▸ **Stored data**:
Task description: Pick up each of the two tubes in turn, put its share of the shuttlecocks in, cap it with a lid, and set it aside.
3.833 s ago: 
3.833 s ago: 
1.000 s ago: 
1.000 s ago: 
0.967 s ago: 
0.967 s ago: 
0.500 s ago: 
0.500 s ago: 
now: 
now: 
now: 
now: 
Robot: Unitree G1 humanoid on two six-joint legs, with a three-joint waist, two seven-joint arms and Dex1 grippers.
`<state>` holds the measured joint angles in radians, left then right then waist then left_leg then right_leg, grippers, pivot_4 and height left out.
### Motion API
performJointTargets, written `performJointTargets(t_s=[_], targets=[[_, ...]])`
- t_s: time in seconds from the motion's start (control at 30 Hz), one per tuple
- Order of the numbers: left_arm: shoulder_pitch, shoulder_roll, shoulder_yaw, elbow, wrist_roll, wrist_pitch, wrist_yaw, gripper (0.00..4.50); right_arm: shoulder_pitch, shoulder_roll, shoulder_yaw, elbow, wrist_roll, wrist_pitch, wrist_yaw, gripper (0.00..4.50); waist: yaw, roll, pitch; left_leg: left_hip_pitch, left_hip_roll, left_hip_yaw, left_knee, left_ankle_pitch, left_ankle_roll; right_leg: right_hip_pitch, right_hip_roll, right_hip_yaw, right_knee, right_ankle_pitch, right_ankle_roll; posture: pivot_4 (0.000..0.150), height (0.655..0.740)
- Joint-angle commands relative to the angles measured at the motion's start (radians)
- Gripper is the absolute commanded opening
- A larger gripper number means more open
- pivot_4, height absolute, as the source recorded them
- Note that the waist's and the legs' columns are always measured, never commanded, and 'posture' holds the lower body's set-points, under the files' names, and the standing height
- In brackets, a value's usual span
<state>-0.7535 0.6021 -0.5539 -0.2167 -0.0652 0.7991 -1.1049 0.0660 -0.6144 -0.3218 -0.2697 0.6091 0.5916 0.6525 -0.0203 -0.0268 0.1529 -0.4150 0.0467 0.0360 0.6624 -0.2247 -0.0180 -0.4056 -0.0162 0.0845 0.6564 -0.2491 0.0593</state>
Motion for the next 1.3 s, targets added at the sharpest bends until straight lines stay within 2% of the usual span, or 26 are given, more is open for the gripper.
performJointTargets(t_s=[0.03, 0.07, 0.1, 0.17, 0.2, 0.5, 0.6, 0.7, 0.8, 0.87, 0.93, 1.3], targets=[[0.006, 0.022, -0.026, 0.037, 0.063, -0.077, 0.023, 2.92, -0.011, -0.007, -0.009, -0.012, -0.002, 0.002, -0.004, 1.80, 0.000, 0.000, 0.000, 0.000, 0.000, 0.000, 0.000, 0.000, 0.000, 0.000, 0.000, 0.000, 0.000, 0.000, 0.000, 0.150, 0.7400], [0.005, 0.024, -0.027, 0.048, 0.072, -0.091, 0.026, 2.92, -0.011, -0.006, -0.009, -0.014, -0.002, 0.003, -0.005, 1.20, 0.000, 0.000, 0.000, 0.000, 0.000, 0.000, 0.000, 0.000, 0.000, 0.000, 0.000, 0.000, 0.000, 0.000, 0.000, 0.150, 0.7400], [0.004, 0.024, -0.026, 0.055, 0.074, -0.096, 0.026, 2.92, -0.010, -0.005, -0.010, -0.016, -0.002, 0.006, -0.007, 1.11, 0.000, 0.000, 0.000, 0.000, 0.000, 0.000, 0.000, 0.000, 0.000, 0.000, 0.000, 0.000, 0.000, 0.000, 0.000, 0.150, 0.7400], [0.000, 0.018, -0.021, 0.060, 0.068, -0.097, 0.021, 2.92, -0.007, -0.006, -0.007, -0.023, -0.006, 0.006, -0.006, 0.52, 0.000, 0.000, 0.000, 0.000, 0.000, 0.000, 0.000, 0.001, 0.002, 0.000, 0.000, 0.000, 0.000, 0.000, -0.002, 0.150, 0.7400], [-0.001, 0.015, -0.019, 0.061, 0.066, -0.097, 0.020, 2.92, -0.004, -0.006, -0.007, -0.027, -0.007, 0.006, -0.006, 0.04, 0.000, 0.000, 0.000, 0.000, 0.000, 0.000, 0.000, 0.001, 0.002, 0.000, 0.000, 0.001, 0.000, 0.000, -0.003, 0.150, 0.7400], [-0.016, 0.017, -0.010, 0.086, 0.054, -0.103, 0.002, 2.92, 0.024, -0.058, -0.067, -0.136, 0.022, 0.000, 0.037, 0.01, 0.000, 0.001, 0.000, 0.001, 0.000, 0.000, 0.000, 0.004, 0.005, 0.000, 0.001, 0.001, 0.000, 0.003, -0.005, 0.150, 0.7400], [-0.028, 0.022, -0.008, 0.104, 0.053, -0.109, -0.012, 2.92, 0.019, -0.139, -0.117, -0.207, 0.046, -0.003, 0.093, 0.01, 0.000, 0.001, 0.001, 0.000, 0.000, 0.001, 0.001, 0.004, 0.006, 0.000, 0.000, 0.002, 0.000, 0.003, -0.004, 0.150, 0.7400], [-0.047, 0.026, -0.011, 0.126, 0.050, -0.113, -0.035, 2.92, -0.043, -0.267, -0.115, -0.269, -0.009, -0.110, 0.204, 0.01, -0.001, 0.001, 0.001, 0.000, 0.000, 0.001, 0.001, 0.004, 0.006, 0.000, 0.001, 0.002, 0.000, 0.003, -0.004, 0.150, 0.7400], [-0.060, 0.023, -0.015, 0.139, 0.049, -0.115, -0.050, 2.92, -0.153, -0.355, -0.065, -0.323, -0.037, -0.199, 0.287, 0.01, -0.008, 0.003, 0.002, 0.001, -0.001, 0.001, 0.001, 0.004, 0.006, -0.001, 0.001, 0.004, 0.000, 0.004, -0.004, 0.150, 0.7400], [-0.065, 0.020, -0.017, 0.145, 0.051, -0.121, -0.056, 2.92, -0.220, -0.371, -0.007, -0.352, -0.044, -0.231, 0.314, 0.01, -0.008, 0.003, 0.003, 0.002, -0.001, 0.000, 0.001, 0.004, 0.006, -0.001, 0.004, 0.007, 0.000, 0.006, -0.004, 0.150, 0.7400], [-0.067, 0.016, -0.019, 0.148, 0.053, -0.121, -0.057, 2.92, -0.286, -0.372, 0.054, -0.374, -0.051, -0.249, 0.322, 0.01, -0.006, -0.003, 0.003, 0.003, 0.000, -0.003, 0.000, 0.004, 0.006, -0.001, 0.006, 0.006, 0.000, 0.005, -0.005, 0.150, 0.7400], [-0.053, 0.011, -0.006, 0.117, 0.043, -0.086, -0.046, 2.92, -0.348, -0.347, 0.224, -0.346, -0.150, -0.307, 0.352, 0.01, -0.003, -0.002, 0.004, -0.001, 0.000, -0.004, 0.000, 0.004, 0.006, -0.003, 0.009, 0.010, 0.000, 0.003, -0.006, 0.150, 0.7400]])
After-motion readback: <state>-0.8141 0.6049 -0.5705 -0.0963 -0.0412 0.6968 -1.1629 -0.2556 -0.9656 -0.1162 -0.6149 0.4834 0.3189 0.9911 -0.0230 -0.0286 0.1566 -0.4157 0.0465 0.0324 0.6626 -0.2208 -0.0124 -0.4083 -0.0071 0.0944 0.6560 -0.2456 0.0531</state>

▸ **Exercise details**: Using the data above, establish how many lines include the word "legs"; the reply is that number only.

▸ **Output of the task**: 2